BCOR and BCORL1 mutations in hematologic malignancies. (A,C) The numbers indicate the coding exon, whereas the plots indicate the mutations in BCOR (A) and BCORL1 (C). Red plot = nonsense mutation; orange plot = silent in frame insertion; green plot = missense mutation; black plot = frameshift mutation (deletion + insertion); pink plot = unknown mutation. (B,D) Frequency of mutations for each BCOR (B) or BCORL1 (D) exon detected on myeloid neoplasms, lymphoid neoplasms, and in both of them.

Figure 5.

BCOR functional loss cooperates with other mutations to promote AML. Disruptive BCOR mutations that cause loss of the native protein or generate a truncated protein abrogate the capability of BCOR to bind PCGF1, thus preventing its interaction with KDM2B and the formation and recruitment to chromating of the enzymatic core.
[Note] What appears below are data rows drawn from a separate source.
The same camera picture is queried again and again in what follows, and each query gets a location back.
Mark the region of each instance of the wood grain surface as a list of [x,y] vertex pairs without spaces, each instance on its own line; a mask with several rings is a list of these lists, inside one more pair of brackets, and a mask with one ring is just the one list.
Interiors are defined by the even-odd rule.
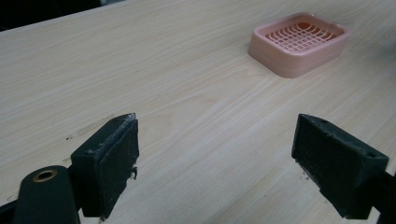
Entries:
[[[396,2],[135,0],[0,33],[0,205],[109,119],[139,119],[139,175],[106,223],[346,220],[291,158],[299,113],[396,171]],[[341,57],[285,79],[250,58],[253,29],[310,11],[348,27]],[[81,217],[82,223],[100,223]]]

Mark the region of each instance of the pink basket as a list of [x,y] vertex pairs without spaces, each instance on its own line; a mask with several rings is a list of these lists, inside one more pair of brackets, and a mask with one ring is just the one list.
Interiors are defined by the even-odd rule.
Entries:
[[302,12],[257,27],[248,54],[281,77],[299,77],[338,57],[350,32]]

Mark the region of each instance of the pink plastic container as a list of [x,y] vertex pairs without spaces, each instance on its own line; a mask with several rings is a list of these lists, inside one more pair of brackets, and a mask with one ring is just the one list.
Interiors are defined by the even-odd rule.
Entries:
[[281,77],[299,77],[338,57],[350,32],[313,13],[257,27],[248,54]]

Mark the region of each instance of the soap dish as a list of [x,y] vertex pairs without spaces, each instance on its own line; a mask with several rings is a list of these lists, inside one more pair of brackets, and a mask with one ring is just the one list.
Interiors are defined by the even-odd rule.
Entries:
[[350,32],[309,13],[257,27],[248,54],[281,77],[299,77],[338,57]]

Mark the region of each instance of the light wood tabletop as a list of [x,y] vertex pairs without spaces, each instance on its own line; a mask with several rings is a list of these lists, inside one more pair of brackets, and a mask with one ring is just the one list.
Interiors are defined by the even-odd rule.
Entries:
[[[351,37],[339,58],[279,77],[248,56],[250,36],[301,11]],[[0,33],[0,205],[135,112],[138,177],[107,223],[376,223],[375,209],[341,218],[291,146],[309,114],[389,156],[395,173],[395,11],[394,0],[134,0]]]
Thus, in hematopoietic stem and progenitor cells (HSPCs), the repressive activity of the complex is abrogated resulting into the expression of Hox and Cebp family genes. The occurrence of additional mutations (eg, DNMT3A and RUNX1) promotes the development of AML. Whether BCOR mutations precede or follow DNMT3A and RUNX1 mutations remains to be established.

Figure 6.

Schematic representation of BCOR knockout and double compound mouse models. The presence of different partner mutations in the Bcor conditional knockout mouse model (Bcor^Δ4/Y, Bcor^Δ9-10/Y, Bcor^Δ8-10/Y) variably affects the severity and penetrance of the disease phenotype. In particular, Bcor^Δ4/Y,p53^−/− mice exacerbate the T-ALL developed in Bcor^Δ4/Y mice. Compound mutant mice carrying Bcor^Δ9-10/Y,Tet2^−/− mutations develop a progressive lethal MDS. Compound mice comutated for Bcor^Δ9-10/Y, and Kras^G12D develop AML, and mice comutated for Bcor^Δ8-10/Y and Dnmt3a^Δ19-20 develop acute erythroid leukemia (AEL). An approach of multiplex genome editing of primary mouse hematopoietic stem and progenitor cell transplanted in a clustered regularly interspaced short palindromic repeat (CRISPR)-cas9 mice compound demonstrates that comutations of Bcor, Trp53 plus Dnmt3a or Rb1 or Nfix results in AEL. In contrast, the contemporary comutations of Bcor, Dnmt3a, Trp53, and tet2 result in T-ALL, and the contemporary comutations of Bcor, tet2 and Sf3b3 lead to B-ALL.